Going down the data below, set down exactly the line with "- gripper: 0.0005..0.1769" and each line after it through the line with "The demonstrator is"; no other lines.

---

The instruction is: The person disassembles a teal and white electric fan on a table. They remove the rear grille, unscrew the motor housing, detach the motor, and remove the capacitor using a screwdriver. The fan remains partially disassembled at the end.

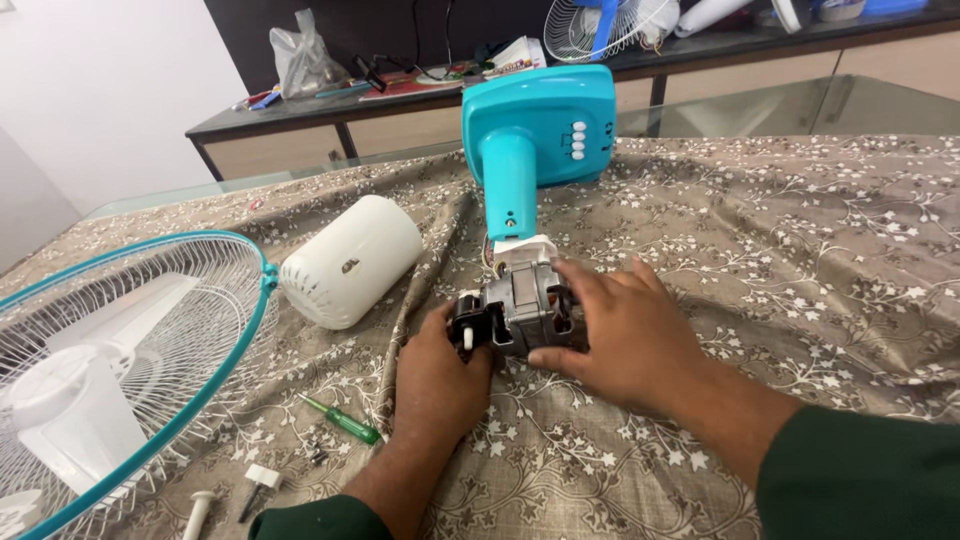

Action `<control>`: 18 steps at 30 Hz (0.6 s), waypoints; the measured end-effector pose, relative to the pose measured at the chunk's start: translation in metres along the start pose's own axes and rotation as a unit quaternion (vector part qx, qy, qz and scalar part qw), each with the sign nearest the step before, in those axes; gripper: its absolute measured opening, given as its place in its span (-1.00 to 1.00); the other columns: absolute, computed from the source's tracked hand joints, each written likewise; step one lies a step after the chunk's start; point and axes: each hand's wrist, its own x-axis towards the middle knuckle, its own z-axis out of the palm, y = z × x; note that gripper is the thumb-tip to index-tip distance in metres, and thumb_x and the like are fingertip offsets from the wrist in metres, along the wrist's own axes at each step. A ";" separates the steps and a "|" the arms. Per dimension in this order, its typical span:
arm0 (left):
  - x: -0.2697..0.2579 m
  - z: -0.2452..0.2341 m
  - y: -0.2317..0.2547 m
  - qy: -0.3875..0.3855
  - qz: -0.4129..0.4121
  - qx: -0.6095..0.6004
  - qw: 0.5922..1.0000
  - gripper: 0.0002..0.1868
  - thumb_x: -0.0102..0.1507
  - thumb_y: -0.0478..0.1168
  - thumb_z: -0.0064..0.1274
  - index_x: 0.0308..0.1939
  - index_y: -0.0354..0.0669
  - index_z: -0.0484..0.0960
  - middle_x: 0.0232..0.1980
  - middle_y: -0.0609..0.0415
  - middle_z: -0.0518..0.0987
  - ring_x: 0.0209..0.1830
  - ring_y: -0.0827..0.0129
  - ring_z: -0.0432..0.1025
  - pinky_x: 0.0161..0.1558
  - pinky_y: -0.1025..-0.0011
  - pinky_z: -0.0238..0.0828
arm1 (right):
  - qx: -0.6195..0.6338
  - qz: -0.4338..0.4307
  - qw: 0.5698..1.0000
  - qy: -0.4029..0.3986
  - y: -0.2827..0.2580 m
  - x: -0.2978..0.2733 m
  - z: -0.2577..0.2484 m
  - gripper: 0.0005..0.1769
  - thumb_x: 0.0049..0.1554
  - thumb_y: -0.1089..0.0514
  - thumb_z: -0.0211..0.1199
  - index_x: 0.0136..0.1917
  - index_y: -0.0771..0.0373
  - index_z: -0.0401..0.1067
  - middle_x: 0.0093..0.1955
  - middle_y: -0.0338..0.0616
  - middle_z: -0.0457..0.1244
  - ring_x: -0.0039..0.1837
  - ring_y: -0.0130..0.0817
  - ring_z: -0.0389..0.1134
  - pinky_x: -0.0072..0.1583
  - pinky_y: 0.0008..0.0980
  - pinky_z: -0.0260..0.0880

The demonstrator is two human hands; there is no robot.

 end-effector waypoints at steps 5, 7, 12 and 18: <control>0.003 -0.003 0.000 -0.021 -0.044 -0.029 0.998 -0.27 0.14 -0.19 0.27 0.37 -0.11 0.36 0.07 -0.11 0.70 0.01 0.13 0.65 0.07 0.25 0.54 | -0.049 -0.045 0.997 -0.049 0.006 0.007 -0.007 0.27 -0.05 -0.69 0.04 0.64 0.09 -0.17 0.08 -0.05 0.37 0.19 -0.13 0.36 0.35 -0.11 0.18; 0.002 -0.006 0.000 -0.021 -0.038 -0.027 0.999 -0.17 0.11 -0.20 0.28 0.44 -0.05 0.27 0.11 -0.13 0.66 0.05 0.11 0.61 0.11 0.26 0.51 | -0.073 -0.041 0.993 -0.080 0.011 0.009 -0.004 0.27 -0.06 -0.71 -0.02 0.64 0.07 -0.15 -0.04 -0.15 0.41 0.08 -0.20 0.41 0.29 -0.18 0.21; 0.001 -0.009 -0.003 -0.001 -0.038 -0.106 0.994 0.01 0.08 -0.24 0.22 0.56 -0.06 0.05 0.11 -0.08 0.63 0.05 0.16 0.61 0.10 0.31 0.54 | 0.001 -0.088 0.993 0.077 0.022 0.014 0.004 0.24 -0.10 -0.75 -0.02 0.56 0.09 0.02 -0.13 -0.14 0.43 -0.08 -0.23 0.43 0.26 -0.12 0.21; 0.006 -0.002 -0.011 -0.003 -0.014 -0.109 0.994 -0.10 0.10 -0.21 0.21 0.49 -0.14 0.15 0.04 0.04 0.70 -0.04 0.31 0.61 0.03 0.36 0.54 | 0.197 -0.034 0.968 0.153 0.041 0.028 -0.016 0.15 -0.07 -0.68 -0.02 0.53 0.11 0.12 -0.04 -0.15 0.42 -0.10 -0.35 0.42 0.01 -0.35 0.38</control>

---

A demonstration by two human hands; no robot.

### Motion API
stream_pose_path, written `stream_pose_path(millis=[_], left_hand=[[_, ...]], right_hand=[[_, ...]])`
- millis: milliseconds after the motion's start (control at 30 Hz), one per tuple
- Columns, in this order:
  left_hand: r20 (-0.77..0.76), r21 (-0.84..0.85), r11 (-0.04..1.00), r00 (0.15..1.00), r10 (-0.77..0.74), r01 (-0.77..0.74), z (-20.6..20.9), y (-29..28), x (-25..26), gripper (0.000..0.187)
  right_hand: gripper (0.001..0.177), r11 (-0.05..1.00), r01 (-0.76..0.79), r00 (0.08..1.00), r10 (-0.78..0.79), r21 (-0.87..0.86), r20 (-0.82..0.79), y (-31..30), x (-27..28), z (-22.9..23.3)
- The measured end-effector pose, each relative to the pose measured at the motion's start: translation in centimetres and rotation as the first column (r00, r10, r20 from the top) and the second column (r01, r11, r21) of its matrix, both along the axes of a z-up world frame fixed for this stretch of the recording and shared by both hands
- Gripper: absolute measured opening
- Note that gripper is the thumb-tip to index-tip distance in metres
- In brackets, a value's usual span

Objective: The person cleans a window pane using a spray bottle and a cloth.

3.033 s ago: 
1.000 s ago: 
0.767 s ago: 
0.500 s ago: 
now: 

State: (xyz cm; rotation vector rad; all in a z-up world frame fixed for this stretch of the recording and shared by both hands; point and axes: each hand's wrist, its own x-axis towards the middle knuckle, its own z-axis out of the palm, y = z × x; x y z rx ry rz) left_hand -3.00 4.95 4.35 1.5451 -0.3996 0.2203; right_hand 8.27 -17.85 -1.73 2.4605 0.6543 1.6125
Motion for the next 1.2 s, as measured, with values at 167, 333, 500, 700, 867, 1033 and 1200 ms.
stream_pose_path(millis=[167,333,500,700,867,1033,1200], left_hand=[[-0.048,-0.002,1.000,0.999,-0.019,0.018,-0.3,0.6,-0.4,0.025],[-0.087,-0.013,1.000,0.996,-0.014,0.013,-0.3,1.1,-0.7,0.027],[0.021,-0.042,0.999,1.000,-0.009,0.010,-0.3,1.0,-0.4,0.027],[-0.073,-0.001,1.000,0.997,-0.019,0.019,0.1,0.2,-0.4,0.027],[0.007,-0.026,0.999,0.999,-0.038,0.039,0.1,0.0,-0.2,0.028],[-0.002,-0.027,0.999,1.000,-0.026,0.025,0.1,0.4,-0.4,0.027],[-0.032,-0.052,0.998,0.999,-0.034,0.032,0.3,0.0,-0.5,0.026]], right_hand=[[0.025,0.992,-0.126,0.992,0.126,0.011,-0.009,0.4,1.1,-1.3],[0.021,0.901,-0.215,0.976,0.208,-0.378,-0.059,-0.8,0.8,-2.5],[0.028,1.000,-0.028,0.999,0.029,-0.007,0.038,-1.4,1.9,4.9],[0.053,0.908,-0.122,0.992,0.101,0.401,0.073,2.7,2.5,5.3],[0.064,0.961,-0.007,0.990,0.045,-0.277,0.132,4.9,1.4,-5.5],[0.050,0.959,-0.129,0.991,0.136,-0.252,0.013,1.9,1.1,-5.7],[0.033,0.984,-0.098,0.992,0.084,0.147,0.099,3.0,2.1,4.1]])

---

Answer space ▸
  - gripper: 0.0005..0.1769
  - thumb_x: 0.0049..0.1554
  - thumb_y: -0.1089..0.0514
  - thumb_z: -0.0211..0.1199
  - index_x: 0.0136..0.1917
  - index_y: -0.0771..0.0373
  - index_z: -0.0401..0.1067
  - middle_x: 0.0093..0.1955
  - middle_y: -0.0338..0.0616
  - middle_z: -0.0457..0.1244
  - ring_x: -0.0039..0.1837
  - ring_y: -0.0130..0.0817
  - ring_z: -0.0389..0.1134
  - pinky_x: -0.0072..0.1583
  - pinky_y: 0.0008..0.0980
  - pinky_z: -0.0260..0.0880

The demonstrator is two human hands; there is no robot.

That concludes the answer to this exercise.